# TASK PROMPT
Once the pictures are set aside, transcribe each line of the data exactly.

# Dataset entries
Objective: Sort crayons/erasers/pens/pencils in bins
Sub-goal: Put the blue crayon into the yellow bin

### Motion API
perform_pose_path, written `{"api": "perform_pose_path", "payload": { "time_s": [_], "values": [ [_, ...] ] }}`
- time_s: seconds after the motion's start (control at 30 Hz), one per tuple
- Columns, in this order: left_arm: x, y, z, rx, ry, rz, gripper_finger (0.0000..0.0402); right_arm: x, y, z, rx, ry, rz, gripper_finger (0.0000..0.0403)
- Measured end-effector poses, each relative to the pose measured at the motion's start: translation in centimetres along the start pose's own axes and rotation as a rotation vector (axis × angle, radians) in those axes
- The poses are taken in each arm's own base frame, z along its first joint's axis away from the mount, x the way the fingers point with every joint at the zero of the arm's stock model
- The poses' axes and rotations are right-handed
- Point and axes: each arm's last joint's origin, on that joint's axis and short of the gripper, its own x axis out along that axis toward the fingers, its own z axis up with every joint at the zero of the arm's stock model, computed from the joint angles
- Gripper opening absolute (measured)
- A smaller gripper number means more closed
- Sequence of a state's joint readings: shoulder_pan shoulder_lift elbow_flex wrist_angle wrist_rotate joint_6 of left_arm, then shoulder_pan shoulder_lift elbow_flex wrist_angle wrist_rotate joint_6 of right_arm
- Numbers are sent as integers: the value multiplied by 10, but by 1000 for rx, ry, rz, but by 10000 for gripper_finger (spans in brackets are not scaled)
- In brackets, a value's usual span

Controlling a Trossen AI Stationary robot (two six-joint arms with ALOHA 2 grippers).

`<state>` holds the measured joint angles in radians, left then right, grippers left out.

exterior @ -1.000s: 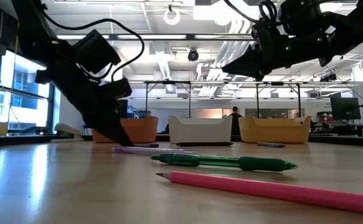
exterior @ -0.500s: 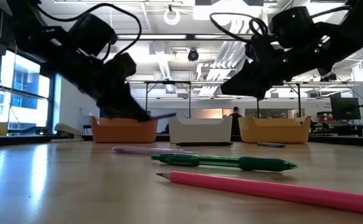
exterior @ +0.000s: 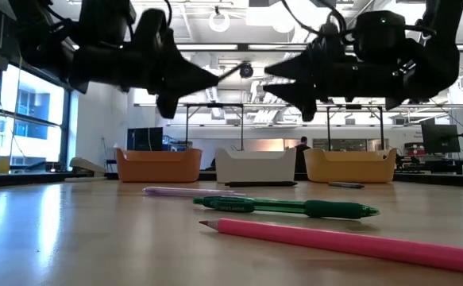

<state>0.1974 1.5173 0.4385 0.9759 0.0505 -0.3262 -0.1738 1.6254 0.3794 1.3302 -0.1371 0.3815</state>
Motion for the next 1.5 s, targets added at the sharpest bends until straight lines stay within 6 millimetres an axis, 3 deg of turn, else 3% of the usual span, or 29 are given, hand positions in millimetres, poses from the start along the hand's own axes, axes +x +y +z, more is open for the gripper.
{"api": "perform_pose_path", "payload": {
  "time_s": [0.13,0.37,0.63,0.8,1.1,1.27,1.5],
  "values": [
    [0,-2,6,-10,-64,-24,17,7,4,9,3,-48,43,195],
    [1,-4,11,-18,-93,-34,17,36,21,29,-31,-80,121,195],
    [0,-5,14,-15,-131,-45,17,56,27,38,-55,-33,96,189],
    [0,-5,14,-13,-130,-46,17,58,26,39,-70,-39,60,148],
    [0,-5,14,-2,-127,-53,17,58,27,39,-80,-40,64,15],
    [0,-5,14,5,-125,-57,27,58,27,39,-93,-39,65,24],
    [1,-6,12,64,-99,-100,77,58,27,39,-105,-32,76,13]
  ]
}}
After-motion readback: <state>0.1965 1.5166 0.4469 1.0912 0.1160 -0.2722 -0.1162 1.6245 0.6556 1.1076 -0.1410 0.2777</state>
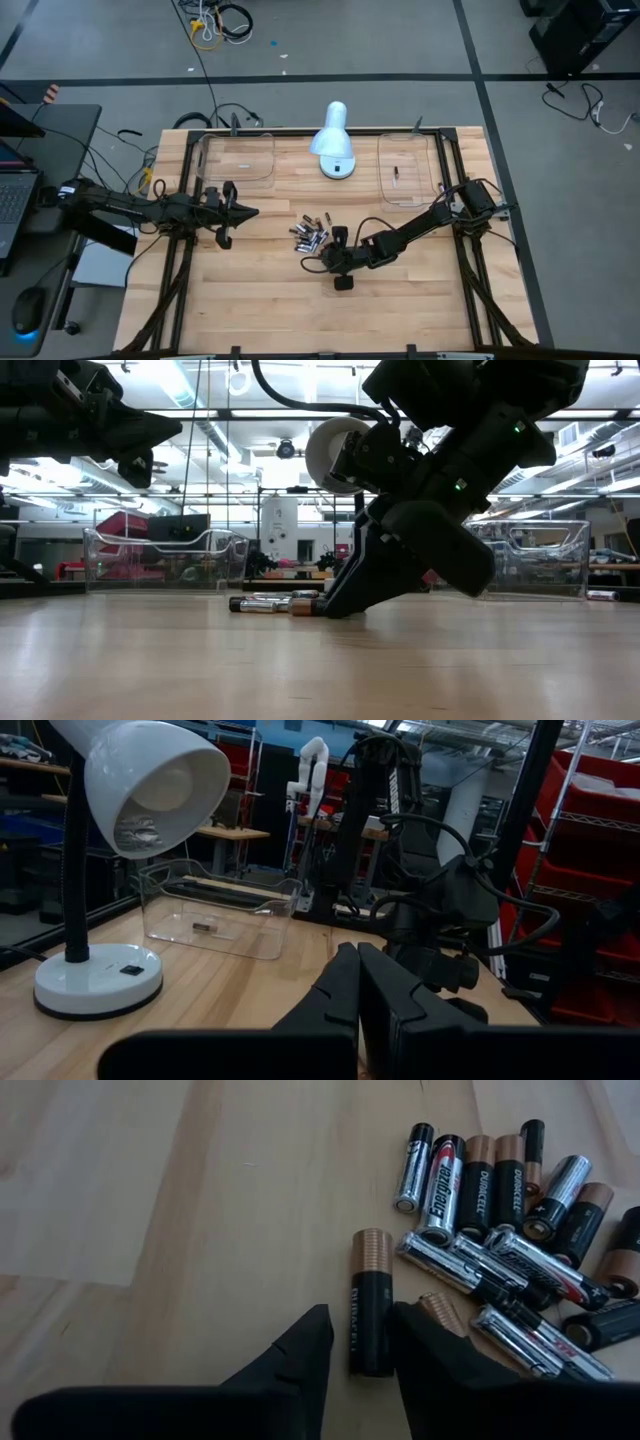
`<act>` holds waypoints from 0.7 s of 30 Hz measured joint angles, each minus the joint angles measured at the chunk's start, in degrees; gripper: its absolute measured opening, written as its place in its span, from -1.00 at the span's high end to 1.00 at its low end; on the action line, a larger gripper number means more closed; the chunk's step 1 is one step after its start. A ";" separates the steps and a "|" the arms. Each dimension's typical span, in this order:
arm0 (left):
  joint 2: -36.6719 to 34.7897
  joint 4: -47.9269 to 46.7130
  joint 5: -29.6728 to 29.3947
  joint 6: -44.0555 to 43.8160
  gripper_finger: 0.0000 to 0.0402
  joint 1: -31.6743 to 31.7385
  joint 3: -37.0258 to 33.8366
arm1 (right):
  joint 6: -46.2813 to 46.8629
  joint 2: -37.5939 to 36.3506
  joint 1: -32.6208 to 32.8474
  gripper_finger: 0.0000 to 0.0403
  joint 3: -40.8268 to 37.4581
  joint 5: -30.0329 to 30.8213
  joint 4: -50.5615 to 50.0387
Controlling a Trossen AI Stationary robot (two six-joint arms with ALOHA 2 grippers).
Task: Sort batteries
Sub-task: Put the black battery in the transparent bin
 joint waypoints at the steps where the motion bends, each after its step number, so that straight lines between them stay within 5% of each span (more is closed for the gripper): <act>1: 0.00 0.00 -0.02 0.00 0.99 -0.02 0.00 | 0.20 0.00 0.02 0.54 0.00 -0.07 -0.06; 10: 0.00 0.00 -0.02 0.00 0.99 -0.02 0.00 | 1.25 0.09 0.02 0.81 -0.02 -0.60 -0.94; 21: 0.00 -0.01 -0.04 0.01 0.99 -0.01 0.00 | 2.04 0.14 0.00 0.81 -0.14 -0.51 0.00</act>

# SOLUTION FOR THIS TASK
Objective: Sort crayons/erasers/pens/pencils in bins
Sub-goal: Put the blue crayon into the yellow bin

### Motion API
perform_pose_path, written `{"api": "perform_pose_path", "payload": { "time_s": [_], "values": [ [_, ...] ] }}`
- time_s: seconds after the motion's start (control at 30 Hz), one per tuple
- Columns, in this order: left_arm: x, y, z, rx, ry, rz, gripper_finger (0.0000..0.0402); right_arm: x, y, z, rx, ry, rz, gripper_finger (0.0000..0.0403)
- Measured end-effector poses, each relative to the pose measured at the motion's start: translation in centimetres along the start pose's own axes and rotation as a rotation vector (axis × angle, radians) in those axes
- The poses are taken in each arm's own base frame, z along its first joint's axis away from the mount, x the way the fingers point with every joint at the zero of the arm's stock model
- The poses' axes and rotations are right-handed
- Point and axes: each arm's last joint's origin, on that joint's axis and short of the gripper, its own x axis out along that axis toward the fingers, its own z axis up with every joint at the zero of the arm's stock model, computed from the joint angles
- Gripper opening absolute (measured)
- A smaller gripper number means more closed
- Sequence of a state's joint readings: shoulder_pan shoulder_lift elbow_flex wrist_angle wrist_rotate joint_6 of left_arm, then shoulder_pan shoulder_lift elbow_flex wrist_angle wrist_rotate joint_6 of right_arm
- Numbers are sent as integers: the value multiplied by 10, but by 1000 for rx, ry, rz, but by 10000 for gripper_finger (spans in brackets are not scaled)
- In brackets, a value's usual span

Controlling a Trossen AI Stationary robot (two six-joint arms with ALOHA 2 grippers).

`<state>` holds the measured joint angles in radians, left then right, grippers left out.

exterior @ -1.000s: 
exterior @ -0.500s: 
exterior @ +0.000s: 

<state>0.1974 1.5173 0.4385 0.9759 0.0505 -0.3262 -0.1738 1.6254 0.3794 1.3302 -0.1371 0.3815</state>
Motion for the next 1.5 s, targets added at the sharpest bends until straight lines stay within 6 millimetres an axis, 3 deg of turn, else 3% of the usual span, or 29 are given, hand positions in millimetres, poses from the start along the hand's own axes, axes +x +y +z, more is open for the gripper.
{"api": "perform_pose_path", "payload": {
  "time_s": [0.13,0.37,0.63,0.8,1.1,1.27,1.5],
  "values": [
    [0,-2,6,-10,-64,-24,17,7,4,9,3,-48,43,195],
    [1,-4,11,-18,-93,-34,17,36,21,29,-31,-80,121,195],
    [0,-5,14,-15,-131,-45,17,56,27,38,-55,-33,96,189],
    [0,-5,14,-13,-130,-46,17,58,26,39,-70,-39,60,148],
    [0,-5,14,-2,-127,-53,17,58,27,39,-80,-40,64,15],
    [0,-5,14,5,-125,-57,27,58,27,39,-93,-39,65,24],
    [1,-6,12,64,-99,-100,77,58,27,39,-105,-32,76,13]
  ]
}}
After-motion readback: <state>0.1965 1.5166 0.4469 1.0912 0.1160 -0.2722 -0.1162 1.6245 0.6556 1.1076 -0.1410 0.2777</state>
`<act>` holds waypoints from 0.7 s of 30 Hz measured joint angles, each minus the joint angles measured at the chunk's start, in degrees; gripper: its absolute measured opening, written as its place in its span, from -1.00 at the span's high end to 1.00 at its low end; on the action line, a larger gripper number means more closed; the chunk's step 1 is one step after its start. A ";" separates the steps and a "|" the arms. Each dimension's typical span, in this order:
arm0 (left):
  joint 2: -36.6719 to 34.7897
  joint 4: -47.9269 to 46.7130
  joint 5: -29.6728 to 29.3947
  joint 6: -44.0555 to 43.8160
  gripper_finger: 0.0000 to 0.0402
  joint 1: -31.6743 to 31.7385
  joint 3: -37.0258 to 33.8366
arm1 (right):
  joint 6: -46.2813 to 46.8629
  joint 2: -37.5939 to 36.3506
  joint 1: -32.6208 to 32.8474
  gripper_finger: 0.0000 to 0.0403
  joint 3: -40.8268 to 37.4581
  joint 5: -30.0329 to 30.8213
  joint 4: -50.5615 to 50.0387
Controlling a Trossen AI Stationary robot (two six-joint arms with ALOHA 2 grippers).
Task: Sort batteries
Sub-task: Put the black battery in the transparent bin
 joint waypoints at the steps where the motion bends, each after its step number, so that straight lines between them stay within 5% of each span (more is closed for the gripper): <act>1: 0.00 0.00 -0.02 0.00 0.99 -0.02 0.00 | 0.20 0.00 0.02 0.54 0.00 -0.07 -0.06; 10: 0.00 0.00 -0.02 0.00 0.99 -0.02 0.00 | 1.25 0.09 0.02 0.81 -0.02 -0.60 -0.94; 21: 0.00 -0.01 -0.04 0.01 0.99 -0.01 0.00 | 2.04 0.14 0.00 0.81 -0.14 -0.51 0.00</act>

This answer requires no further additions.